The picture is at its most tense and best when Kyle is staring down the barrel of his deadly weapon, honing in on said infants and fuelled by uncertainty. Unfortunately any good work is undone by a laughably glorifying final sniper showdown. Intrigue edges up a tad when we’re back on home soil, where the military man feels more and more out of place as each tour ends. Sienna Miller plays his wife but doesn’t get enough to do as the narrative always chooses to follow Kyle when he goes overseas. She’s good though, infusing a bit of steel into Taya whilst also relaying the mental and physical exhaustion brought on by her husband’s constant displacement. Miller just about manages to overcome her unnecessarily bit-part function.

It’s this lack of urgency that hampers American Sniper, more so than any controversial portrayal or underwhelming performance. You’d expect it to be well made, and it is, but it doesn’t have the musky atmosphere of a Hurt Locker or the gruelling presentation of a Fury, nor does it bear the rich characterisation of those films. Tom Stern’s projection of a war zone is almost conventional, which is surprising given the cinematographer’s accomplished portfolio (Mystic River, Million Dollar Baby, The Hunger Games). Eastwood doesn’t do an awful lot to alleviate this encroaching mundanity, he generating a tone that stops short at implying the possibility of danger lurking around every pile of rubble.

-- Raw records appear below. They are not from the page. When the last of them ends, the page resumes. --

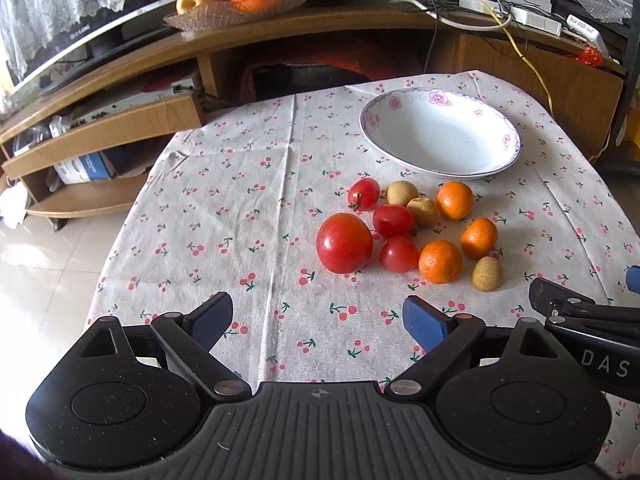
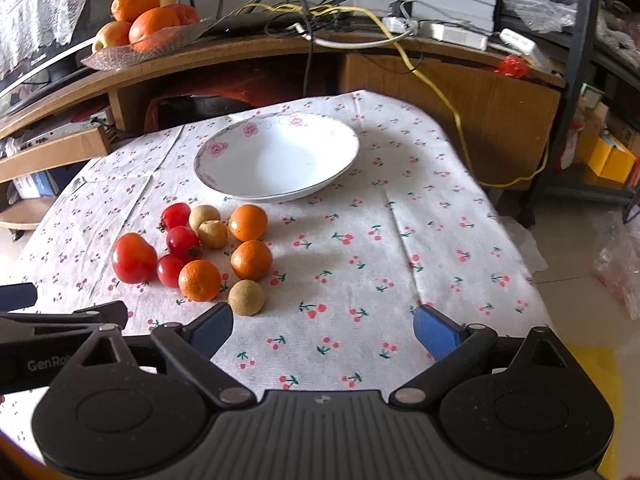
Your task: Organize fruits
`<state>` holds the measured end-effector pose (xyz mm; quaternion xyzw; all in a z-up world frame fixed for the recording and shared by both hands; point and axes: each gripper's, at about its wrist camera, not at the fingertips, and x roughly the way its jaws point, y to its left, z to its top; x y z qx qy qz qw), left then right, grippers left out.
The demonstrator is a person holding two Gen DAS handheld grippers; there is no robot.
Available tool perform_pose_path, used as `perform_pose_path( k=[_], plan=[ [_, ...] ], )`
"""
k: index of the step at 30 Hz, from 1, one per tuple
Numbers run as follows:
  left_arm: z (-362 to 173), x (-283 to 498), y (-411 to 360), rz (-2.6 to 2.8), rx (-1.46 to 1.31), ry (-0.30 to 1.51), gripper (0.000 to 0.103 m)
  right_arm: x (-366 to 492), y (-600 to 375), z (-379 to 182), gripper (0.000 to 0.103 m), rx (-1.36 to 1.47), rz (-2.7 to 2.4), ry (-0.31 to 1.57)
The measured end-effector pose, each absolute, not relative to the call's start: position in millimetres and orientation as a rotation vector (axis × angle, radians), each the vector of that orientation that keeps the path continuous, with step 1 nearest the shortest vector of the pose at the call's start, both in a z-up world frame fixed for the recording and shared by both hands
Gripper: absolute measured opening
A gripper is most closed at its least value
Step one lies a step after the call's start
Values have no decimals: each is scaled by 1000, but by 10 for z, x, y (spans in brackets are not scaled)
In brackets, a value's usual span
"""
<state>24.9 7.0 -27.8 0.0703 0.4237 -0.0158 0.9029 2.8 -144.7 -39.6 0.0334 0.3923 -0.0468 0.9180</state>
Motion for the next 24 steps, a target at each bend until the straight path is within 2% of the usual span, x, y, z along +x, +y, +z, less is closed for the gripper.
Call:
perform_pose_path(
  k=[6,18,21,24],
  plan=[
    [-376,312,139,-49,126,899,92,167,-1392,-472,88,40,-27,834],
    [-458,429,207,-99,100,897,93,451,-1305,-654,63,-9,81,887],
    [-474,452,189,-87,130,879,92,498,-1291,-678,61,-8,103,886],
    [-490,508,203,-91,136,870,92,529,-1269,-690,54,-18,130,890]
  ],
)
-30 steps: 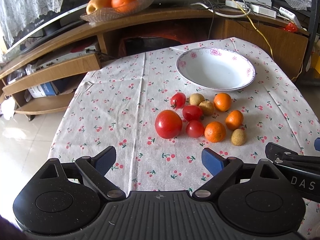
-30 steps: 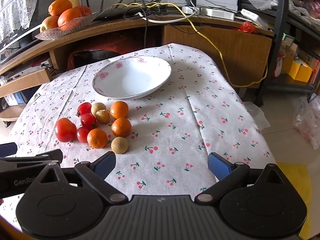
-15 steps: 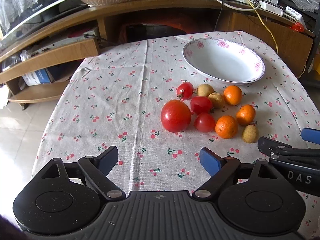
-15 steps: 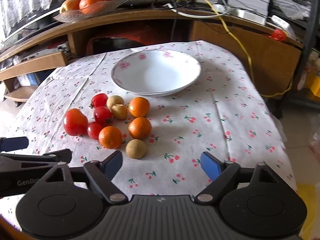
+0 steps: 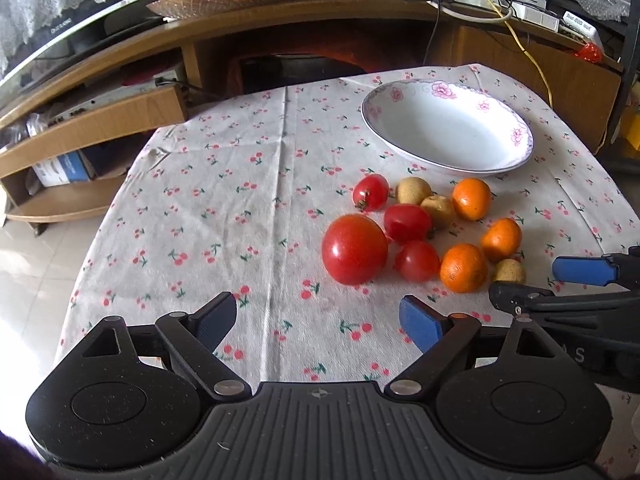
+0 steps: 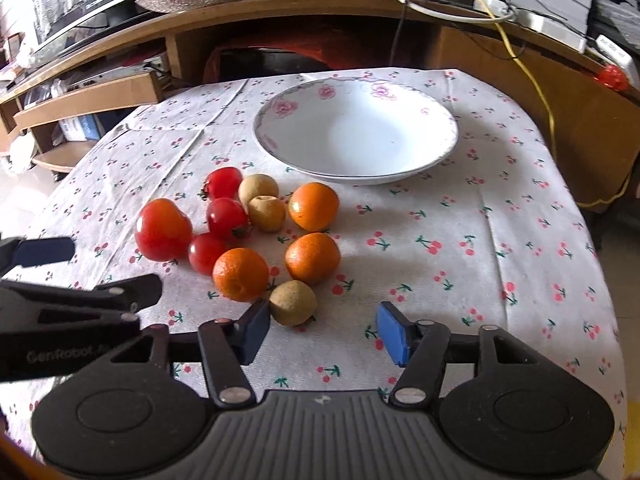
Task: Organize fruits
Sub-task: 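Grasp a small tan round fruit with the right tool while the left tool grasps the large red tomato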
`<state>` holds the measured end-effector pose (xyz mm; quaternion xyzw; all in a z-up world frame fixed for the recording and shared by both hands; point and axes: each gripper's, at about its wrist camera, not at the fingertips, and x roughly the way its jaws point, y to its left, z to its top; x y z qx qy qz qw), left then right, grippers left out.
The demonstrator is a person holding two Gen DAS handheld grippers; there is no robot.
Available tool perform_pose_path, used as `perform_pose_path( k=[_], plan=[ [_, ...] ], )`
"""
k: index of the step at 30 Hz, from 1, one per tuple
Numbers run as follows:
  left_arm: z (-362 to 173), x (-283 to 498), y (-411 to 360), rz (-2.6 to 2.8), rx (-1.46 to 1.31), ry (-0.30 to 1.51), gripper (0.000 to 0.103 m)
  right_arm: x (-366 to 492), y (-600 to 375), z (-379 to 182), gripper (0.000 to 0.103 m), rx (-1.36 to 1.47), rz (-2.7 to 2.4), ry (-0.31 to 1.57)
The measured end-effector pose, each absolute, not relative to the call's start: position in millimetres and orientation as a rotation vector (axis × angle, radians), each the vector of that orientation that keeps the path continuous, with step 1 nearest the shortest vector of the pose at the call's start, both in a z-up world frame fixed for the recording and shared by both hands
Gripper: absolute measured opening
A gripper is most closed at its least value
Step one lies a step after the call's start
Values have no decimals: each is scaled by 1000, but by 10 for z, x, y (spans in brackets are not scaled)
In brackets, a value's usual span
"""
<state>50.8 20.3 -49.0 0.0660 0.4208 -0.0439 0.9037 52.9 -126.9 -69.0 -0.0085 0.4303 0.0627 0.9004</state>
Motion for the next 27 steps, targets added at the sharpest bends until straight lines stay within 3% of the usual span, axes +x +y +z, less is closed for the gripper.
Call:
perform_pose_path(
  k=[8,19,27],
  plan=[
    [-558,621,158,-132,168,862,92,518,-1235,-687,39,-48,156,892],
    [-635,844,119,-150,211,853,92,517,-1274,-682,36,-3,173,901],
    [-664,983,140,-195,170,877,78,521,-1286,-693,36,10,178,899]
  ],
)
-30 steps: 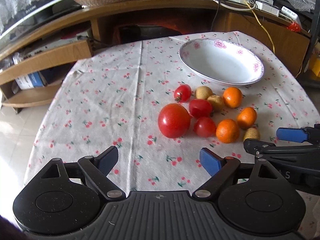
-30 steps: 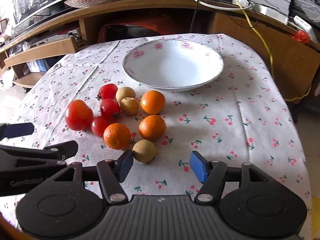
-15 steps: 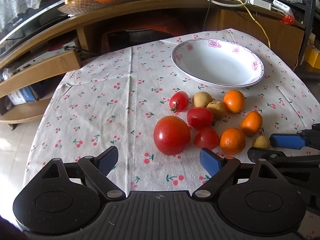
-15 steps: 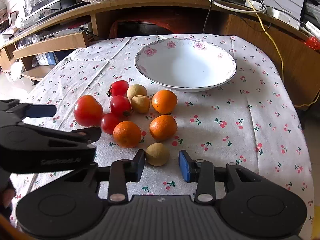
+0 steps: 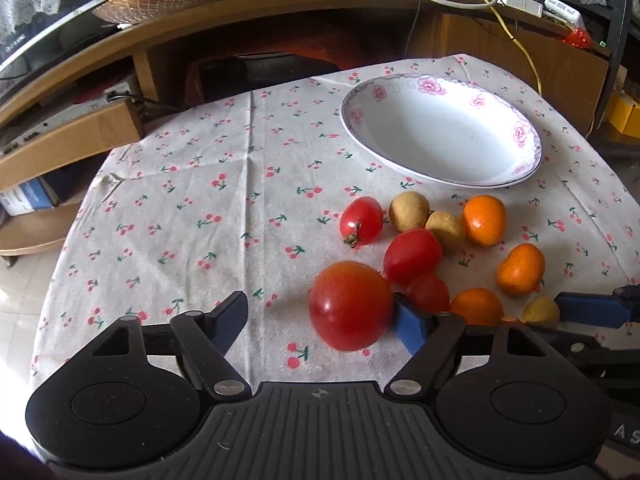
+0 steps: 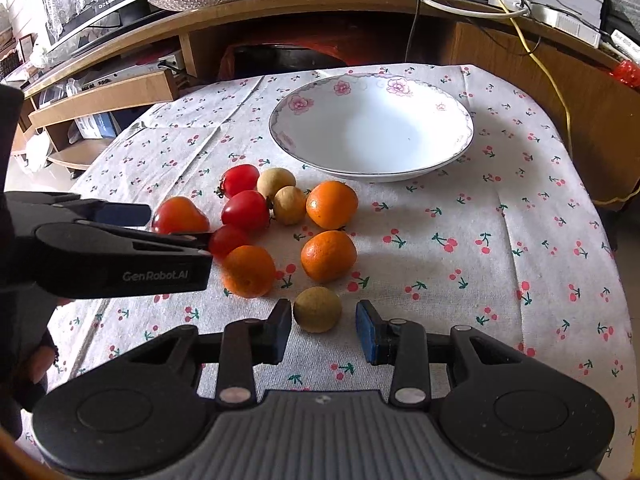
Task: Organize fruits
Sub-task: 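Grasp a small tan round fruit with the right tool while the left tool grasps the large red tomato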
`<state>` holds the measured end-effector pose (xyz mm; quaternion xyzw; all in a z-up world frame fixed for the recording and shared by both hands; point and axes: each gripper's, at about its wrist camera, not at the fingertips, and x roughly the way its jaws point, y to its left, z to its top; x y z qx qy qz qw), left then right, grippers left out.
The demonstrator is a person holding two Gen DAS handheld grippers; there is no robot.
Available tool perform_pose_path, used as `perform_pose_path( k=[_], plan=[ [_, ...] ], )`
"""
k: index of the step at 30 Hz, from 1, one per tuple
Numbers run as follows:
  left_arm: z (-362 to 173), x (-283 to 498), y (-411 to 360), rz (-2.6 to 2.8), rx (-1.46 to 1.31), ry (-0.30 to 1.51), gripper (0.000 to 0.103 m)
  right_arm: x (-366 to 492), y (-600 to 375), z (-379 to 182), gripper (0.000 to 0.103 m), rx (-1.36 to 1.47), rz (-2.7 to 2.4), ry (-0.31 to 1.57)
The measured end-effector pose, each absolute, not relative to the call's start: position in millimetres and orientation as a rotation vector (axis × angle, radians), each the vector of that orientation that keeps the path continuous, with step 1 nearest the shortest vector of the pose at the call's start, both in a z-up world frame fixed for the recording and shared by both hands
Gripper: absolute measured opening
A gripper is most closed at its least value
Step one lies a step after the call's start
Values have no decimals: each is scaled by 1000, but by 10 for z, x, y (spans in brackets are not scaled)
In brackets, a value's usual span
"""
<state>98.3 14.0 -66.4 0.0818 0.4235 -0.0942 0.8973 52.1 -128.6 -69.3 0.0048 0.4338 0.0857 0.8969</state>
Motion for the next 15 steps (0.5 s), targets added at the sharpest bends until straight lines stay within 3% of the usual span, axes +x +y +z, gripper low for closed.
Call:
perform_pose_path(
  k=[6,8,15],
  plan=[
    [-646,942,91,-242,150,888,59,514,-1314,-687,35,24,181,904],
    [-638,924,78,-254,146,894,54,505,-1325,-684,29,32,186,906],
    [-613,855,73,-278,137,915,49,489,-1325,-671,26,35,197,910]
  ],
)
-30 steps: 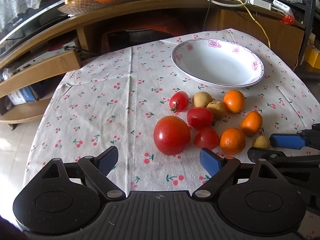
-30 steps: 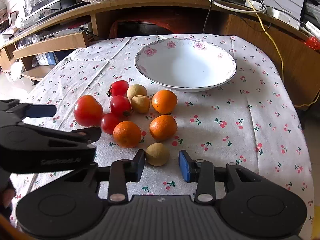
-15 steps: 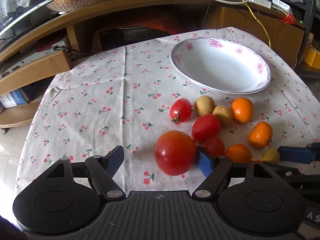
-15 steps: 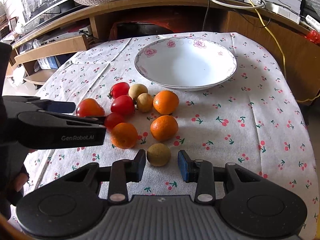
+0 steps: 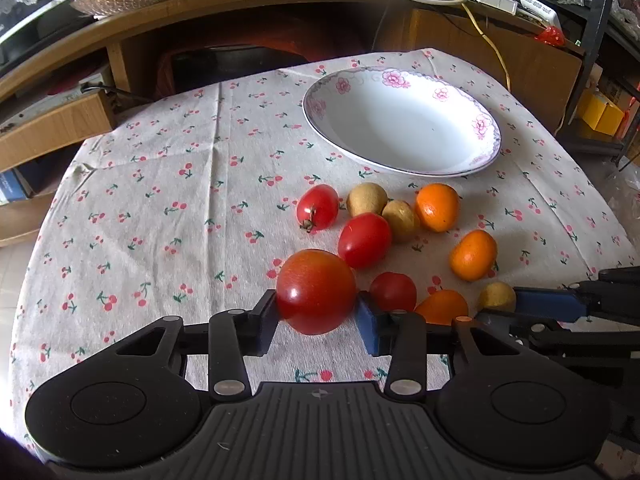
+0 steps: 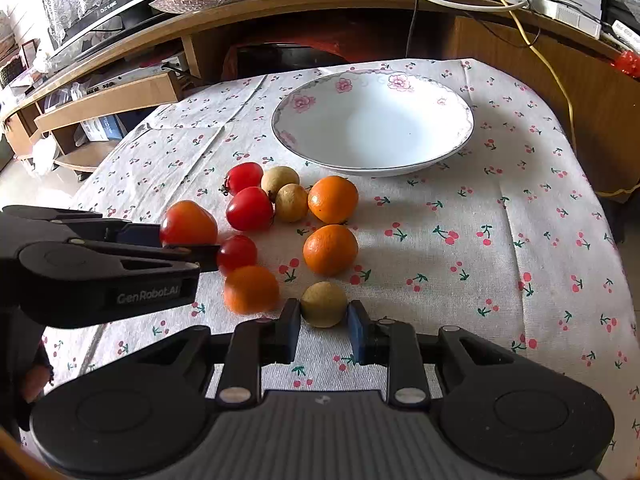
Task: Organize fruits
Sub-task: 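Grasp a small tan round fruit with the right tool while the left tool grasps the large red tomato, then lift and carry the tan fruit and tomato over the white bowl with both tools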
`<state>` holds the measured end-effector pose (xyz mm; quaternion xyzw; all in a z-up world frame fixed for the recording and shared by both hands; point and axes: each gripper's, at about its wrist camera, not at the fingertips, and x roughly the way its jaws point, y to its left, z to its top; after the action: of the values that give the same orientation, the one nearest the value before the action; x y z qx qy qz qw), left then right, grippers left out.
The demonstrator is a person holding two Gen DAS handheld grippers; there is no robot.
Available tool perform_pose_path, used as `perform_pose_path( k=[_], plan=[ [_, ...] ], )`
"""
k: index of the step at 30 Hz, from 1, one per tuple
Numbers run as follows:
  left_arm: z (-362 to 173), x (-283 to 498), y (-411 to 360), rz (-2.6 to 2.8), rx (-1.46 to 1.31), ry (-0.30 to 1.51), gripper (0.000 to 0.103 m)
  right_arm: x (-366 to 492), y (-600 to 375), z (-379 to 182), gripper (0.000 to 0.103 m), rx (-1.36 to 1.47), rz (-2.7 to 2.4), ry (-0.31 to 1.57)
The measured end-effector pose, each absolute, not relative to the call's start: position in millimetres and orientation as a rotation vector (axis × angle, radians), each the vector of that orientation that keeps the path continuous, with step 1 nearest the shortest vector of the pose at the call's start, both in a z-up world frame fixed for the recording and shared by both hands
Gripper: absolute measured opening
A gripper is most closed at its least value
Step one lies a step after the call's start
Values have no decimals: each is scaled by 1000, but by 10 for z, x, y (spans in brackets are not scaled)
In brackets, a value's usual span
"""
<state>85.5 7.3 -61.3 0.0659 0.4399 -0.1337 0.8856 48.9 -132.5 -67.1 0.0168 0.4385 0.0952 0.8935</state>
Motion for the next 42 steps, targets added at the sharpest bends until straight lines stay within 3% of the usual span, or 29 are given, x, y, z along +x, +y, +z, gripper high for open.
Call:
perform_pose_path(
  k=[4,8,12,14,25,42],
  plan=[
    [-606,832,81,-281,133,918,49,482,-1324,-675,26,30,201,906],
    [-616,853,73,-276,144,909,55,483,-1319,-682,27,24,204,906],
    [-641,920,85,-256,134,904,68,475,-1317,-685,27,22,205,899],
    [-650,951,100,-253,121,903,69,473,-1323,-687,27,26,206,896],
    [-616,947,92,-271,111,917,50,466,-1364,-668,26,52,201,908],
    [-486,858,69,-282,57,939,48,381,-1419,-526,26,66,193,860]
  ],
)
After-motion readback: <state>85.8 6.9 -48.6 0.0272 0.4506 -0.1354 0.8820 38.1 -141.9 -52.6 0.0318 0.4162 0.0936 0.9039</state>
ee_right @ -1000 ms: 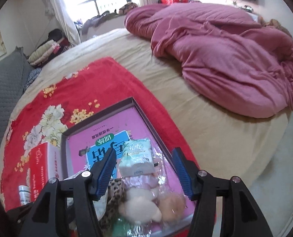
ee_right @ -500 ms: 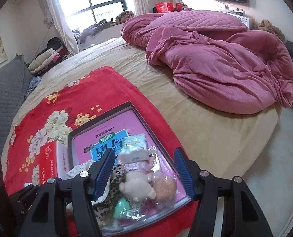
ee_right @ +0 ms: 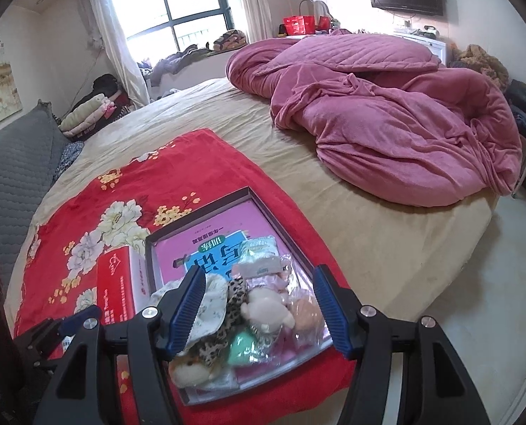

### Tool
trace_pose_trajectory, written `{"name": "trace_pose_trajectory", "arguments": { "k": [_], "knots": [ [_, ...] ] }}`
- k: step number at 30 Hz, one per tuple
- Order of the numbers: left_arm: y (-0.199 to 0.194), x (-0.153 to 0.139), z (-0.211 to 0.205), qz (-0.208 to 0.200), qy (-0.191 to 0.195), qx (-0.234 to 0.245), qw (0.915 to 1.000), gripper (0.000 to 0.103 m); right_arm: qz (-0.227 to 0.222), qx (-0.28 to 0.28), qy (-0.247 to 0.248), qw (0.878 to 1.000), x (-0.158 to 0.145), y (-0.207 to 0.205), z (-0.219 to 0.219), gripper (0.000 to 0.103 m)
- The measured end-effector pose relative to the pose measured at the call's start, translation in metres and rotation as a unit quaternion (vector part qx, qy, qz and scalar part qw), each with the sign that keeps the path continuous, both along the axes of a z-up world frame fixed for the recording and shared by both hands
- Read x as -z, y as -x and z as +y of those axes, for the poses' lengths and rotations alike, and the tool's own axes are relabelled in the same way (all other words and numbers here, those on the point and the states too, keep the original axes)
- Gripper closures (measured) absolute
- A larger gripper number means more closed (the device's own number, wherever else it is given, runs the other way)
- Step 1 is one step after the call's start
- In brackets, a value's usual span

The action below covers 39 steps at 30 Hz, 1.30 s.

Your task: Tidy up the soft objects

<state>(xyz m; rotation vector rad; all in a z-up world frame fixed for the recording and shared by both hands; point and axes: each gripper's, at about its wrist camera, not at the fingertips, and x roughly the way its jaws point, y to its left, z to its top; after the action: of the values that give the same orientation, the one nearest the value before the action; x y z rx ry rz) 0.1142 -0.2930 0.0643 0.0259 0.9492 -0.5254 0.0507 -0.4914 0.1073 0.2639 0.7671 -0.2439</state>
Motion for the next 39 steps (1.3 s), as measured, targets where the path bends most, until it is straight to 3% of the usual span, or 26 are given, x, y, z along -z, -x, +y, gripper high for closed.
{"name": "trace_pose_trajectory", "arguments": {
  "k": [15,24,39],
  "knots": [
    [0.033,-0.031,0.045,-0.028,-0.004,-0.019,0.9994,0.024,0.001,-0.006,0.025,1.0,-0.017,0.045,0.036,0.037],
    [0.052,-0.031,0.061,-0.025,-0.002,-0.019,0.9995,0.023,0.005,-0.008,0.04,0.999,-0.02,0.068,0.061,0.033],
    [0.083,-0.011,0.087,-0.015,-0.023,-0.04,0.9988,0.023,0.038,0.028,0.043,0.998,0.025,0.11,0.085,0.029]
  ]
}}
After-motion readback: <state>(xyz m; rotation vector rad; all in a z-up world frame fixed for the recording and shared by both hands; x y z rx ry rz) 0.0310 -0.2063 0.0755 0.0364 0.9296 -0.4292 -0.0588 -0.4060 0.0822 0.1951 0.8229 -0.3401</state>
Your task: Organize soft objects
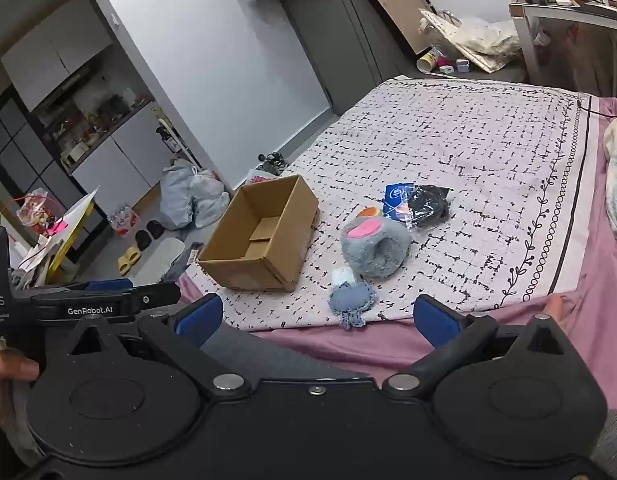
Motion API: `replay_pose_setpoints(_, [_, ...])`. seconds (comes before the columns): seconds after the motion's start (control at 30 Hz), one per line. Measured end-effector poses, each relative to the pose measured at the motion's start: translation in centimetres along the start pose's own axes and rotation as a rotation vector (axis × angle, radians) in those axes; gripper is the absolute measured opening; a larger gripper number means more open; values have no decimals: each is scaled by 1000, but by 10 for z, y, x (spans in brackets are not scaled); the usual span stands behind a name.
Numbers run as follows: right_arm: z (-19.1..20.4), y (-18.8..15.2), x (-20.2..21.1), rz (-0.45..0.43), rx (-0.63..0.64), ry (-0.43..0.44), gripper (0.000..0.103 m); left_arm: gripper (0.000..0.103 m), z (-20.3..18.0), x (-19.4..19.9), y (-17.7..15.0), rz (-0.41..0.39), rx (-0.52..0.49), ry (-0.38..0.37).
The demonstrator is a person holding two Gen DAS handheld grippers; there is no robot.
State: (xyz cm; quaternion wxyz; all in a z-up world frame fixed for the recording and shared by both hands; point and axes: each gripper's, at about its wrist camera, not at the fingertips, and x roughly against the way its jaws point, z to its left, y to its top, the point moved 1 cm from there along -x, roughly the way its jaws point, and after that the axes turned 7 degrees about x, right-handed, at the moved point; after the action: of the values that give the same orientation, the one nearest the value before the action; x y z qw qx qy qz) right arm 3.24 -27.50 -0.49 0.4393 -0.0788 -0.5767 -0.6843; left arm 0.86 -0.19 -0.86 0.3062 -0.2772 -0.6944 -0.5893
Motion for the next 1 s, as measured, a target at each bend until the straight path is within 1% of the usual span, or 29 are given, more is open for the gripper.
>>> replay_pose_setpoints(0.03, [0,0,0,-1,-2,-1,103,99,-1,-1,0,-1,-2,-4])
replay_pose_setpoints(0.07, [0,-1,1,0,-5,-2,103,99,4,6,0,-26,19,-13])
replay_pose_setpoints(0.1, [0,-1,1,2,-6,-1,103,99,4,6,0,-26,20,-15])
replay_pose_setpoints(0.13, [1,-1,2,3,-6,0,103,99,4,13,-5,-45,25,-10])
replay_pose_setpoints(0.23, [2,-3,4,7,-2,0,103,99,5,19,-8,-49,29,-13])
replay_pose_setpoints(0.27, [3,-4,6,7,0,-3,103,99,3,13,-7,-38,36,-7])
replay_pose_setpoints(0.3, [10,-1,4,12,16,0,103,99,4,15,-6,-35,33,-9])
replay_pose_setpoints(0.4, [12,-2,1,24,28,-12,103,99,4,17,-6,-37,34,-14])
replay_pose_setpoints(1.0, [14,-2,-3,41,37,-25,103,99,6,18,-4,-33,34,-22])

American Sniper has done extremely well at the US box office and, despite a more conservative reception over here in the UK, has undeniably been a success — particularly when its financial clout is coupled with awards recognition. This review is a bit superfluous in that regard, but I don’t think it’s without merit. It is entirely probably that the patriotic element is something that works well in America but not as well elsewhere. We all suffer as equals through blandness though, and this is bland filmmaking.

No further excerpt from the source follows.